Blockchain is getting real, was Brian’s overriding message. At Hyperledger, he is keenly involved in the latest advancements. The project is a collaboration among dues-paying corporate members including Linux, IBM, Airbus, Daimler, and over 250 consortium members. Hyperledger is far beyond the proposal or planning stages. Everyone in the system is actively building products and services built on top of blockchain code checked into a public depository in the open source community. That lets corporates create deals with customers to do pilots and production systems, “building out the underlying infrastructure” for the future.  Financial services, supply chain, and healthcare are all ripe for distributed ledgers, said Brian, and there’s no shortage of concepts under development in all of these industries.

Diamonds, for instance, are already becoming blockchain’s best friend.

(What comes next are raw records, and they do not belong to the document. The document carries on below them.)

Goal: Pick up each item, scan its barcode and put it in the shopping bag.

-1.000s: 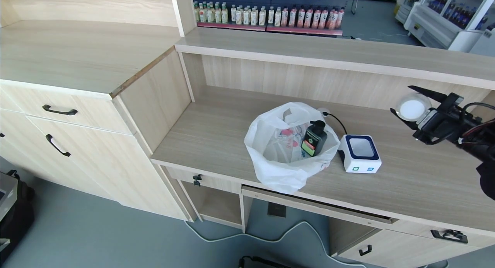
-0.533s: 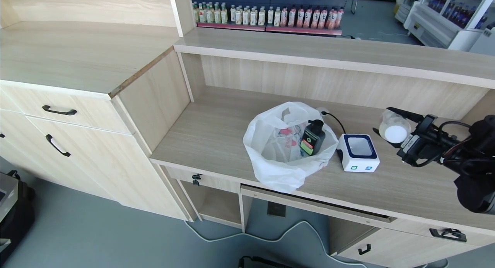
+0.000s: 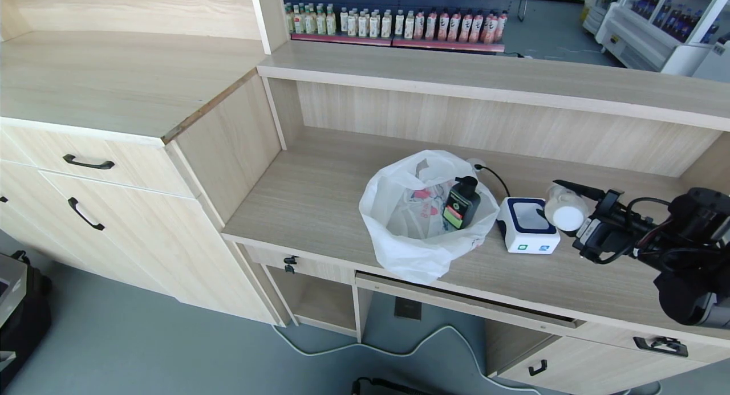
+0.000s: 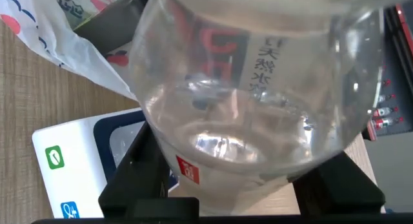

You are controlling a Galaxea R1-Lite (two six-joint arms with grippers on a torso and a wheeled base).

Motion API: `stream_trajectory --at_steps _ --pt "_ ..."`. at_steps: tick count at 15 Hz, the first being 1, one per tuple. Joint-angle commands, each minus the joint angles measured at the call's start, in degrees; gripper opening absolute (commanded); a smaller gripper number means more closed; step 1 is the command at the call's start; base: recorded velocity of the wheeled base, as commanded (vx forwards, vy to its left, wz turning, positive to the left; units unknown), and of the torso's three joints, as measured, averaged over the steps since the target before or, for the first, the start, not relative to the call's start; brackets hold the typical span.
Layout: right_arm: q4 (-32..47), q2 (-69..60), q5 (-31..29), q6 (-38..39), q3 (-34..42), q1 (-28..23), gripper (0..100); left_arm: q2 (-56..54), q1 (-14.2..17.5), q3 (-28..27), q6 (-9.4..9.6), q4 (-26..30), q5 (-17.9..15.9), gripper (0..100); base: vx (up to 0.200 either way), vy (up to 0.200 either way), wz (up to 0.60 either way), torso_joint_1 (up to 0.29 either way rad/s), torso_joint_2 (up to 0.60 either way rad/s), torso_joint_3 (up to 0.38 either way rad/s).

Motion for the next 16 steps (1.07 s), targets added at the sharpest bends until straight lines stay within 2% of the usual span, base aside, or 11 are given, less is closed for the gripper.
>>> stream_trajectory --at_steps 1,16 --pt "-0.1 1.0 0.0 0.0 -0.3 0.1 0 0.0 0.0 0.0 -0.01 0.0 0.1 100 0.000 0.000 0.00 0.000 0.00 0.000" --pt "-0.1 8.7 -0.1 0.2 -10.4 3.4 0 0.0 0.0 -0.1 -0.01 0.0 0.0 100 0.000 0.000 0.00 0.000 0.00 0.000"
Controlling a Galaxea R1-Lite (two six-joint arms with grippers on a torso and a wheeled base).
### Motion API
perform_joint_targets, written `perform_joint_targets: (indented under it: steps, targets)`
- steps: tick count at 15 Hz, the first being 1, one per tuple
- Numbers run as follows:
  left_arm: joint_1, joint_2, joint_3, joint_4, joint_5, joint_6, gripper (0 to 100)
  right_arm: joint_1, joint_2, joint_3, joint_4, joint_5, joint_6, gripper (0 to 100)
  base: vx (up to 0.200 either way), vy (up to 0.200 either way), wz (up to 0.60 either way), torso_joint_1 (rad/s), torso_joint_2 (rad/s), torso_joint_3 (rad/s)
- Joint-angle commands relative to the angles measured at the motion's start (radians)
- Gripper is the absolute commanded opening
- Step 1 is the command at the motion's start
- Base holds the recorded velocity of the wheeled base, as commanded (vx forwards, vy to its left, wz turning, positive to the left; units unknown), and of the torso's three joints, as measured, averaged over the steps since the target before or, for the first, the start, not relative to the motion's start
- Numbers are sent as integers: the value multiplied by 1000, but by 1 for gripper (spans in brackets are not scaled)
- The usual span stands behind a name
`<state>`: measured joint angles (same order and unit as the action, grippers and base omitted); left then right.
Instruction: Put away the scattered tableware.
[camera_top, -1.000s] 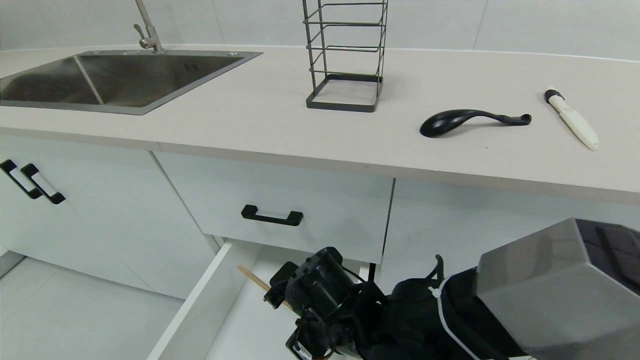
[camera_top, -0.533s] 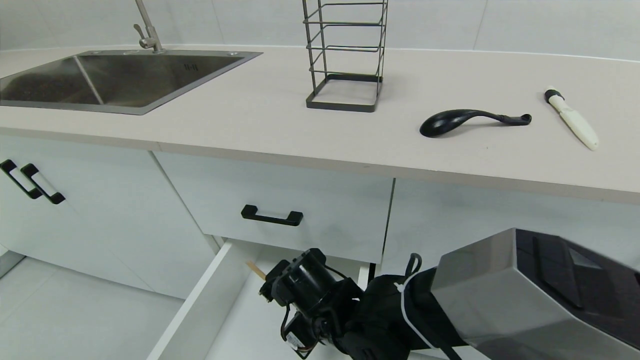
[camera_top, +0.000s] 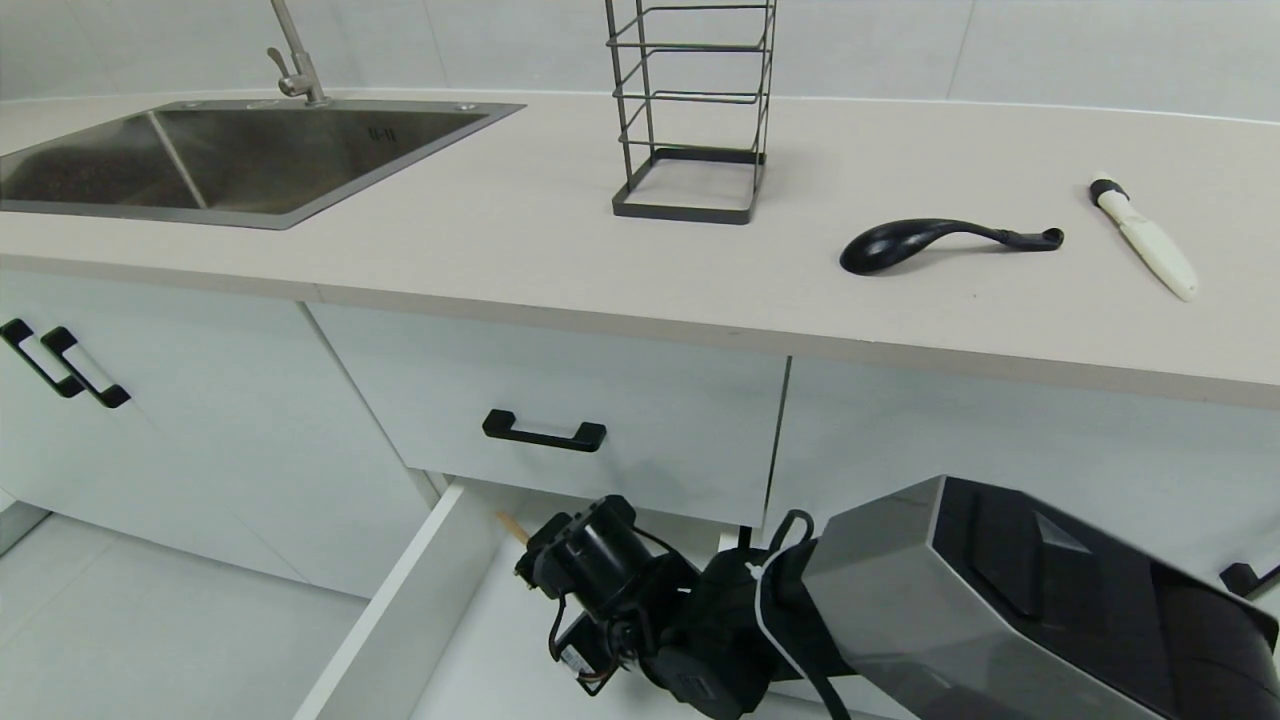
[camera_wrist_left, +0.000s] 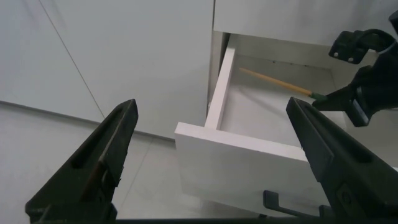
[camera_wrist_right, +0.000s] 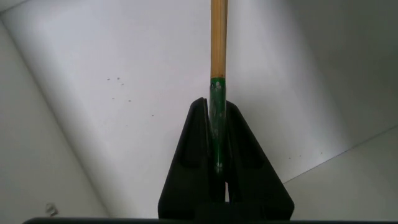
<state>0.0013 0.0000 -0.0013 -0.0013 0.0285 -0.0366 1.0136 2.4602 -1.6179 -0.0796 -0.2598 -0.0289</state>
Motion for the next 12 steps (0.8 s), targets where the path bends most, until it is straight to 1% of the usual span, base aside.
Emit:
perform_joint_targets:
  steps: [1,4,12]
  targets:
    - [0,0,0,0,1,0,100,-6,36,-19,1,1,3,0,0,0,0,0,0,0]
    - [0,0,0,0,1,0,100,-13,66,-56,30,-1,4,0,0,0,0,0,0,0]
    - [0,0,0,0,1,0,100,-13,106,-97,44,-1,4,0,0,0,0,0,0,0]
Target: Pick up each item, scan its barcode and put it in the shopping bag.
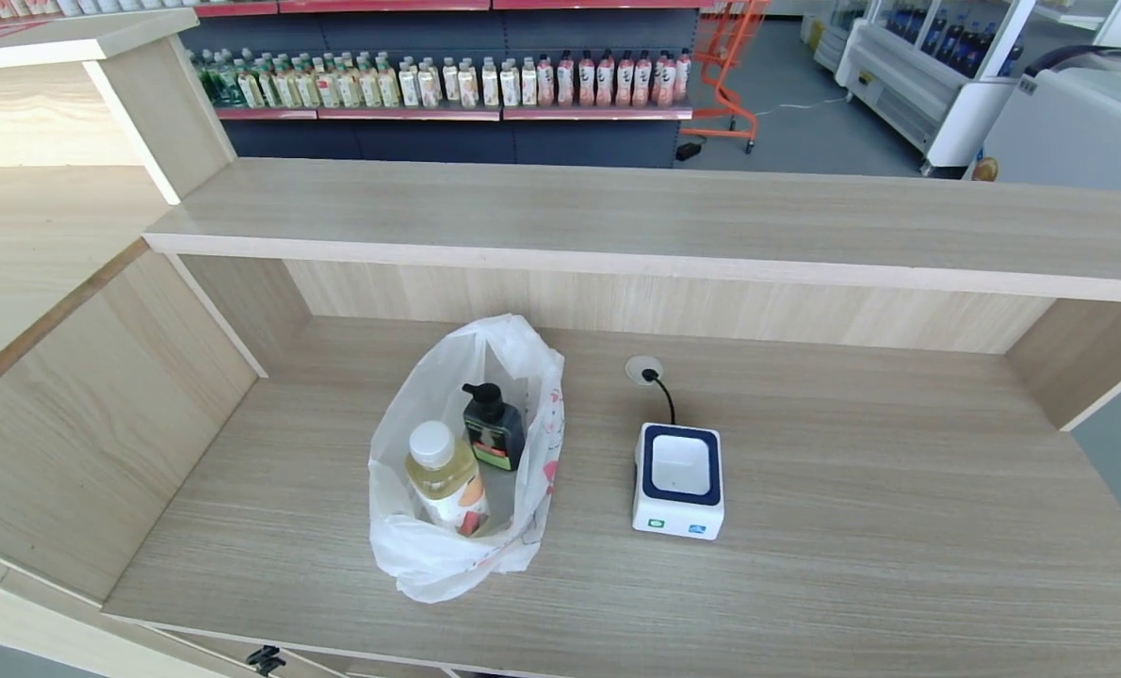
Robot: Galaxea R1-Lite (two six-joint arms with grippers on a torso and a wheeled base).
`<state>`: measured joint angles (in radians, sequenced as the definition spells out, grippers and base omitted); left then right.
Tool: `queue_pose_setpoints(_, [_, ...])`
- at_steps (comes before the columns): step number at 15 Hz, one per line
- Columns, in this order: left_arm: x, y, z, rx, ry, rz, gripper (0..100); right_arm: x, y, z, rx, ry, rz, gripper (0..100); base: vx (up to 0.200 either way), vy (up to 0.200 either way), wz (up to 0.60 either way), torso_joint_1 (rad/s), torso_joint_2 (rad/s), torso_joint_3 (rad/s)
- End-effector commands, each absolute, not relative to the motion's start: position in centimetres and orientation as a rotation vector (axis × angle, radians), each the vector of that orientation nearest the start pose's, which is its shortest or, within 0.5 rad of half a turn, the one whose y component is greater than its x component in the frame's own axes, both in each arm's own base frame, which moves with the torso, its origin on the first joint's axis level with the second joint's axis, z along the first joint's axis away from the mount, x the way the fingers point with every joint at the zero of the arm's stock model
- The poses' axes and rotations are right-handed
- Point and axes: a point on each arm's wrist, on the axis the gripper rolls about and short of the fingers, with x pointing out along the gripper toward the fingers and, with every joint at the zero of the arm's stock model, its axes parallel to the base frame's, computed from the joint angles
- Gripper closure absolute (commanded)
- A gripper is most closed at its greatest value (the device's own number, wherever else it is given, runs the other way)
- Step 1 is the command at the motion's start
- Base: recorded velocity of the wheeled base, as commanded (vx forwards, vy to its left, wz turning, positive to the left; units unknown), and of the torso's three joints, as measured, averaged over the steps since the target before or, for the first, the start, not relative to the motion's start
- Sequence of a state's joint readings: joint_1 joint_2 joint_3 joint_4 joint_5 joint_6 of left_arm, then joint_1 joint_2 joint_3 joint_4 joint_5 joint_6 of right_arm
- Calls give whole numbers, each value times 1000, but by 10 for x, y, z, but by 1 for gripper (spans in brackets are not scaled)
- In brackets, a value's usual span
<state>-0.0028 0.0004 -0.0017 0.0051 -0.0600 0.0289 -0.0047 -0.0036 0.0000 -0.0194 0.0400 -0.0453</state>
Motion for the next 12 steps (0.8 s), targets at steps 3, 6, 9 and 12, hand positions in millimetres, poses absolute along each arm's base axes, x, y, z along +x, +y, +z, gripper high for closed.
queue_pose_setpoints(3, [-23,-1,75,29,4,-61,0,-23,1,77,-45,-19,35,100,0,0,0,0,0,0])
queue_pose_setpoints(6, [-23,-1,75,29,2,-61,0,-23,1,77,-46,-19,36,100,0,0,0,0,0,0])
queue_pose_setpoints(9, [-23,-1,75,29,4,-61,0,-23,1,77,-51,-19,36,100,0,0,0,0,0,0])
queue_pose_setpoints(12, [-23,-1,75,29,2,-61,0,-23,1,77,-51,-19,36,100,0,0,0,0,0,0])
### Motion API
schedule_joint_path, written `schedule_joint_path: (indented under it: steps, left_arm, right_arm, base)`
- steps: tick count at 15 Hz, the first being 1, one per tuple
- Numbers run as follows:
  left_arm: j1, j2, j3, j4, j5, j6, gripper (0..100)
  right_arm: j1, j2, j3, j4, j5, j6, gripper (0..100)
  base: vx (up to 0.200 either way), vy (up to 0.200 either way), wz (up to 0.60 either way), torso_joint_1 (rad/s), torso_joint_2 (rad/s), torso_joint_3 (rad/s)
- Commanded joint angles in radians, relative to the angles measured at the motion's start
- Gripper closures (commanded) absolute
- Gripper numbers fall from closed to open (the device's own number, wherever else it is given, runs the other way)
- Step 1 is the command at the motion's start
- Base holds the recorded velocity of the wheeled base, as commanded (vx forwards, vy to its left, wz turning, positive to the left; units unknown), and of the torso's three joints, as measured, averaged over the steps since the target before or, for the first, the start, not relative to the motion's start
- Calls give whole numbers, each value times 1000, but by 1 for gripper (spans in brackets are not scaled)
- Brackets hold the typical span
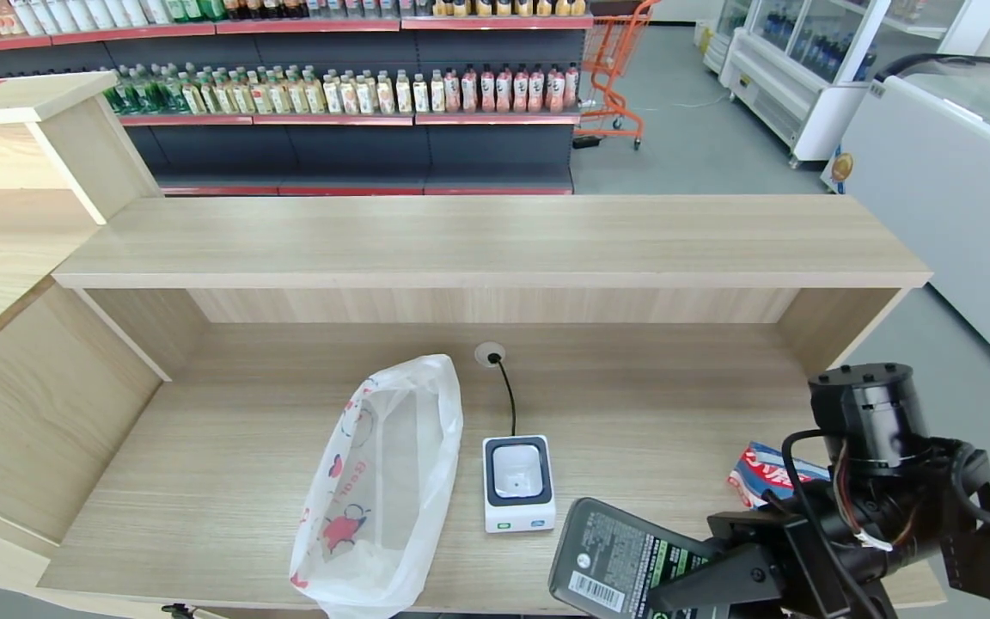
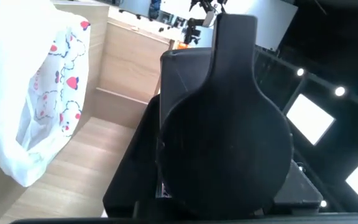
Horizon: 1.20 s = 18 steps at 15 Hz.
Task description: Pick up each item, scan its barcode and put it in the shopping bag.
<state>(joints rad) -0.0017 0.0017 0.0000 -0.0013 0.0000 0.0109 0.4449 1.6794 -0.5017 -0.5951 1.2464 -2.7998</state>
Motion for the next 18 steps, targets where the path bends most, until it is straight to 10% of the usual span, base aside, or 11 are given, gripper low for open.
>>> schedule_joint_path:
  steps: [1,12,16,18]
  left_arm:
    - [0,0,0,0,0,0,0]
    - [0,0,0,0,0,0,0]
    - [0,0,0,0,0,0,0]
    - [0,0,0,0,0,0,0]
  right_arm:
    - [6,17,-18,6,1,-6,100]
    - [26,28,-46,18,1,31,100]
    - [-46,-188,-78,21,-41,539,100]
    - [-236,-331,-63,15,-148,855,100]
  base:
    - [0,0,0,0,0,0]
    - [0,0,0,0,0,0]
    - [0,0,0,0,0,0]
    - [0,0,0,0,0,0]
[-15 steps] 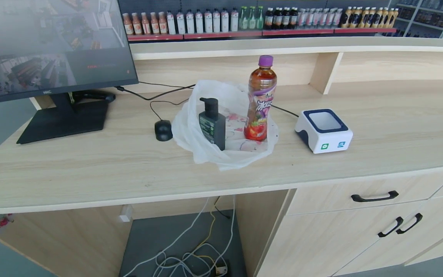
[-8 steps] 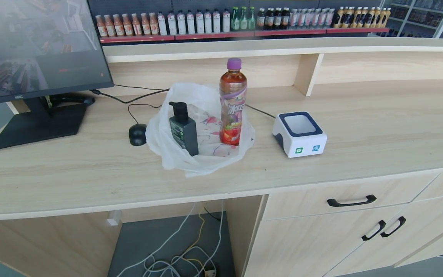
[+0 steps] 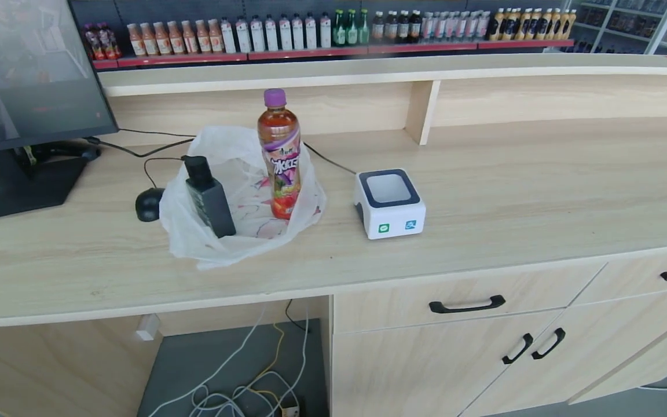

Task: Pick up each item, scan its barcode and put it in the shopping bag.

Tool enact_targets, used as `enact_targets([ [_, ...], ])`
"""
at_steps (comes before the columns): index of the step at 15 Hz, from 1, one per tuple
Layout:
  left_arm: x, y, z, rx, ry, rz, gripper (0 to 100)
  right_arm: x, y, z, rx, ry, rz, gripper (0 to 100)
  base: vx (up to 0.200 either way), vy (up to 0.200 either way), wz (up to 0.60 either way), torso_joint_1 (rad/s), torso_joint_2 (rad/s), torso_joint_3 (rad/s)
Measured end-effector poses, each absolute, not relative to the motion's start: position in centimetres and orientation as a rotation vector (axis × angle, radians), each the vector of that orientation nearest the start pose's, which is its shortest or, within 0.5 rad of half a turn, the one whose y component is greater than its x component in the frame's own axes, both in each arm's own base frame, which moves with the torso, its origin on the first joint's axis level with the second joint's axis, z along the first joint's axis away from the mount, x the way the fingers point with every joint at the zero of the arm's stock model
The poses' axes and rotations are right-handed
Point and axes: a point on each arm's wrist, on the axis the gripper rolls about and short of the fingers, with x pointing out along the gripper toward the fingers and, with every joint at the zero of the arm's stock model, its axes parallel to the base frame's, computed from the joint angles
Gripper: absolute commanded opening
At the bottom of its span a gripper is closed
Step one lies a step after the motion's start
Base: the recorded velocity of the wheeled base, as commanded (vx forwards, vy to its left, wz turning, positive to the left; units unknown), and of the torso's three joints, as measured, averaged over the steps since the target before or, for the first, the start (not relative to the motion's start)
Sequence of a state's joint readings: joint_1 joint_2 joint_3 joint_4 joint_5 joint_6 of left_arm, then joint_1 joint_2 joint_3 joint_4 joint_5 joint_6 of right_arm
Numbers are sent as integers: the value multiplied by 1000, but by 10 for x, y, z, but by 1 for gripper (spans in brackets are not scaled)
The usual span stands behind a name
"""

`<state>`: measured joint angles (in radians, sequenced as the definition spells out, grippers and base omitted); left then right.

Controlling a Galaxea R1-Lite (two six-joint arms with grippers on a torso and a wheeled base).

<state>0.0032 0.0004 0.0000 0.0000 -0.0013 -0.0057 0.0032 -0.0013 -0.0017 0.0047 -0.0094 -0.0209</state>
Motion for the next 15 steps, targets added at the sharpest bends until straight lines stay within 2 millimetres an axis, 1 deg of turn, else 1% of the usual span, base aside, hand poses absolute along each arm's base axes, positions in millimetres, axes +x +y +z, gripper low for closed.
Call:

The industry, Brian noted excitedly, is now three years into using blockchain as a tracking mechanism to keep “conflict diamonds” off the market. This replaces a broken legacy system that relied on faxes and paper certificates, insuring a history of fraud and missing paperwork. Now, everybody in the chain – from the miner to the distributor, transporter, jeweler, retailer, and customer – has access to a shared ledger containing metadata: “the data about the diamond, its shape, its color, its size,” or even a serial number. The ledger shows an immutable, incorruptible history, and it’s no surprise that the diamond industry would want to adopt that.

The fishing industry, Brian said, will soon be able to employ a similar blockchain system of checks and balances to keep out the bad actors. Integrated consensus-based systems can tap into all manner of data-enabled trackers, from smart buoys to net-based IoT sensors, to GPS and temperature gauges. Fish will be tracked at every point in the supply chain, from the seas, to the boats, ports, wholesalers, retailers, and consumers. Blockchain will help bring transparency to the industry, reducing the chance that fish can be illegally caught, intentionally mislabeled, stolen, or transported under the radar. “Every legitimate fisherman has an intrinsic interest in participating in this system.” Brian said, “because it helps preserve the long-term viability of their industry. When you go into Whole Foods, and something says sustainably caught, you should be able to have much higher confidence that there’s actually something of substance behind that.”

Giving Control to the User

What’s next for blockchain? Giving users better control over their own data for a more convenient and more secure society. “I think most bureaucratic processes – whether it’s starting a business, or getting a birth certificate or diploma, or selling a house or a car – will become blockchain-based,” he predicted. “It just makes more sense for that kind of data to be stored communally, or tracked collectively, rather than being stored up and only defined by what’s in a government database.”

Brian sees a future where most of our data can be stored in a digital wallet with an unchangeable history of who that data was shared with, when it was shared, and who else can access it.

“Maybe that means technology reclaims its role as a tool of liberation in justice.” Brian concluded, “And the war on truth will fail.”